Beginning at the line containing "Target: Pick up" in the material below and ending at the line containing "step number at", return each line exactly and add nothing.
▬▬▬
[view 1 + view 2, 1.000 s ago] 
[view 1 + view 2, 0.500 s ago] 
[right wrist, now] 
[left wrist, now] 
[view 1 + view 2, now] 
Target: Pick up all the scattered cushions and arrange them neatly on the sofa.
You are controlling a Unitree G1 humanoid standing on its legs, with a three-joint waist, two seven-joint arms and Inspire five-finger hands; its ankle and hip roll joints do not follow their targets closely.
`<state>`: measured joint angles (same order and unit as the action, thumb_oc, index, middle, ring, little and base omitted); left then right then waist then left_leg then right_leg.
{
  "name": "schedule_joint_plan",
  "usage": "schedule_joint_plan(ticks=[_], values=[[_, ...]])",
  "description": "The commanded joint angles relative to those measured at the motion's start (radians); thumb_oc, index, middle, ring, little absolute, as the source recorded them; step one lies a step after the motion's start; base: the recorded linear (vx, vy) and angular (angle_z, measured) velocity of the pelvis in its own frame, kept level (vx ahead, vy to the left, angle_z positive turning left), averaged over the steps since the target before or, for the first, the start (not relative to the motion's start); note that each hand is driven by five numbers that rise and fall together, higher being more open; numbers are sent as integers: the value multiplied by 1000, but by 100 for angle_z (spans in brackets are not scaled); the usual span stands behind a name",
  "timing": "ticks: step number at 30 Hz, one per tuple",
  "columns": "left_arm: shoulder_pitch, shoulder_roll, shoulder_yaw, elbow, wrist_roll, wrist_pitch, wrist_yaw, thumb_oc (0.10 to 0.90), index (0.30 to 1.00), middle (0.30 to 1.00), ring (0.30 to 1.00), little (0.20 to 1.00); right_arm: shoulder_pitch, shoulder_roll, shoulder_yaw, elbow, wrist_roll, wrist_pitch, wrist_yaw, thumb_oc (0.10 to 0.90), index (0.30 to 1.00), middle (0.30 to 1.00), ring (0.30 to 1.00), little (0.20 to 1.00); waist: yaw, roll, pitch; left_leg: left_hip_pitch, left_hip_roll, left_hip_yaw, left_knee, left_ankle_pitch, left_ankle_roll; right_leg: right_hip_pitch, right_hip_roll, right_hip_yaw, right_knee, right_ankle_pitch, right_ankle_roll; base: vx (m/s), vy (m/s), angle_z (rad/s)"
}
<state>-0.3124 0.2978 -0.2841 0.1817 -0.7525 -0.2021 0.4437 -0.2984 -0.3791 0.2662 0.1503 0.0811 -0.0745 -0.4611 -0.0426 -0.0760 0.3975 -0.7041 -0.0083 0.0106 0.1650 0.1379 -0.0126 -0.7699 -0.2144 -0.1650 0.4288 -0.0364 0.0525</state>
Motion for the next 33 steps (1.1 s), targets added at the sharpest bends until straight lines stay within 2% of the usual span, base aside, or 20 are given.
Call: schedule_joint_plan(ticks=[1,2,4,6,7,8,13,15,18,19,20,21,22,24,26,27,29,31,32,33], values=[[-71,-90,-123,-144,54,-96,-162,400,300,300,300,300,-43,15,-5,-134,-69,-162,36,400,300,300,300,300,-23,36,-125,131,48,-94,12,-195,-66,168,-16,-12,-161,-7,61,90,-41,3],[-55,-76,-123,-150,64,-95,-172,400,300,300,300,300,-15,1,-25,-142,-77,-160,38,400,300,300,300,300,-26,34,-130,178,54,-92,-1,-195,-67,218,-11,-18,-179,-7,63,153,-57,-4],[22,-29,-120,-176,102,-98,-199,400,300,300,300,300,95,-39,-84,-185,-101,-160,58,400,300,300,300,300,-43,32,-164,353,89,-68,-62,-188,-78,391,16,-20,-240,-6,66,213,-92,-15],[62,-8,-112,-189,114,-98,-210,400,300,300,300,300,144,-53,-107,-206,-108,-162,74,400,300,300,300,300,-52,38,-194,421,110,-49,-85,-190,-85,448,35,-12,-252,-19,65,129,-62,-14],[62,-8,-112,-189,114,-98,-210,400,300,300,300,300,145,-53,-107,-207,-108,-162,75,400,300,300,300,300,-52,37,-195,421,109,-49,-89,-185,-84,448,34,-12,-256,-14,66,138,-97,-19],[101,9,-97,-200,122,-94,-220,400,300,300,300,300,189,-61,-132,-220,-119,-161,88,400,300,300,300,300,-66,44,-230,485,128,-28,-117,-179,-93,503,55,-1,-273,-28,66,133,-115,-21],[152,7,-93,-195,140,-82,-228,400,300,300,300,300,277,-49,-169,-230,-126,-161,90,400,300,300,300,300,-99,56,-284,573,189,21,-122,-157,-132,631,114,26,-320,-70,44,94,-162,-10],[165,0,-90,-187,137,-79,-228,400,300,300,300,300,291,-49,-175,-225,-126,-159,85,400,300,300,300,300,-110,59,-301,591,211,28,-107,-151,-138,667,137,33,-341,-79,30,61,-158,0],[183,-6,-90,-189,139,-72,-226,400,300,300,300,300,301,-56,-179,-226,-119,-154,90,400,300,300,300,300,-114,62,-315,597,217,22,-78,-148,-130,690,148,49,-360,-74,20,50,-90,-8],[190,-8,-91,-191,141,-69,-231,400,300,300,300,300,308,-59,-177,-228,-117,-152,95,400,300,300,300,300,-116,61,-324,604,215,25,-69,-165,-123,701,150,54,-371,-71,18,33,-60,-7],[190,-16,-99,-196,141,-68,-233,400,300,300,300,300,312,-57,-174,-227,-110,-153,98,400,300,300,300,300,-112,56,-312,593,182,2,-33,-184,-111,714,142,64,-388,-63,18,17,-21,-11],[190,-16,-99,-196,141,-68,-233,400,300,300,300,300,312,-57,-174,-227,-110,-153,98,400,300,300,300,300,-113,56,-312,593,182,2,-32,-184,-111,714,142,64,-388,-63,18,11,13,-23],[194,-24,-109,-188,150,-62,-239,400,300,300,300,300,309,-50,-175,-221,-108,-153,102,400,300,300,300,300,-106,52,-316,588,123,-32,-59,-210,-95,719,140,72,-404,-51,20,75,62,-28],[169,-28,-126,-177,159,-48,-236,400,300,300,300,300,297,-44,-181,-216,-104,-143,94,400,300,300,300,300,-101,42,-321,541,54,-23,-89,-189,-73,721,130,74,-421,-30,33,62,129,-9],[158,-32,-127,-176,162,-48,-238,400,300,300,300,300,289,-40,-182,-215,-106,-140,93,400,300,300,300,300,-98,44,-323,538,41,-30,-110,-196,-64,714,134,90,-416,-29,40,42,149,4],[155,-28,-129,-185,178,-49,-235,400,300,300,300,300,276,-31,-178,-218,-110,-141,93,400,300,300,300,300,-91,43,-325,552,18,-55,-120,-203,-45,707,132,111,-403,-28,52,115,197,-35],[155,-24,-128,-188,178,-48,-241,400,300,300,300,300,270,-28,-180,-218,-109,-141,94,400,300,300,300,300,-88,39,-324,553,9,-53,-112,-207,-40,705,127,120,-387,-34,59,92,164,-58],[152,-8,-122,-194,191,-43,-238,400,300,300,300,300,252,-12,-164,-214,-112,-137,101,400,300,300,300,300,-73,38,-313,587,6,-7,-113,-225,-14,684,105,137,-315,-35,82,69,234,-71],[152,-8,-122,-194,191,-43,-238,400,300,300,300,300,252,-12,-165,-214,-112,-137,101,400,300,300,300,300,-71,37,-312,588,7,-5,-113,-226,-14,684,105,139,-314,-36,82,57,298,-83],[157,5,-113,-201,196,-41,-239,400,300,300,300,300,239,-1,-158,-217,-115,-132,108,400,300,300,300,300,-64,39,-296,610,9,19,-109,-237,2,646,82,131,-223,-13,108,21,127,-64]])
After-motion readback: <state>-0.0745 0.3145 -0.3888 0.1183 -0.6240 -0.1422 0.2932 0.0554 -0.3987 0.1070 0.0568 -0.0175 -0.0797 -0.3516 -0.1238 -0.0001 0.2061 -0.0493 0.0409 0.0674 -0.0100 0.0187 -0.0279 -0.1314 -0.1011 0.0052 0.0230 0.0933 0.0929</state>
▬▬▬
RESPONSE BOX
Target: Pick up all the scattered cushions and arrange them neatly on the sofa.
You are controlling a Unitree G1 humanoid standing on its legs, with a three-joint waist, two seven-joint arms and Inspire five-finger hands; its ankle and hip roll joints do not follow their targets closely.
`<state>`: measured joint angles (same order and unit as the action, thumb_oc, index, middle, ring, little and base omitted); left then right then waist then left_leg then right_leg.
{
  "name": "schedule_joint_plan",
  "usage": "schedule_joint_plan(ticks=[_], values=[[_, ...]])",
  "description": "The commanded joint angles relative to those measured at the motion's start (radians); thumb_oc, index, middle, ring, little absolute, as the source recorded them; step one lies a step after the motion's start; base: the recorded linear (vx, vy) and angular (angle_z, measured) velocity of the pelvis in its own frame, kept level (vx ahead, vy to the left, angle_z positive turning left), averaged over the steps since the target before or, for the first, the start (not relative to the motion's start); note that each hand is driven by five numbers that rise and fall together, higher being more open; numbers are sent as integers: the value multiplied by 1000, but by 100 for angle_z (spans in brackets are not scaled); the usual span stands behind a name",
  "timing": "ticks: step number at 30 Hz, one per tuple",

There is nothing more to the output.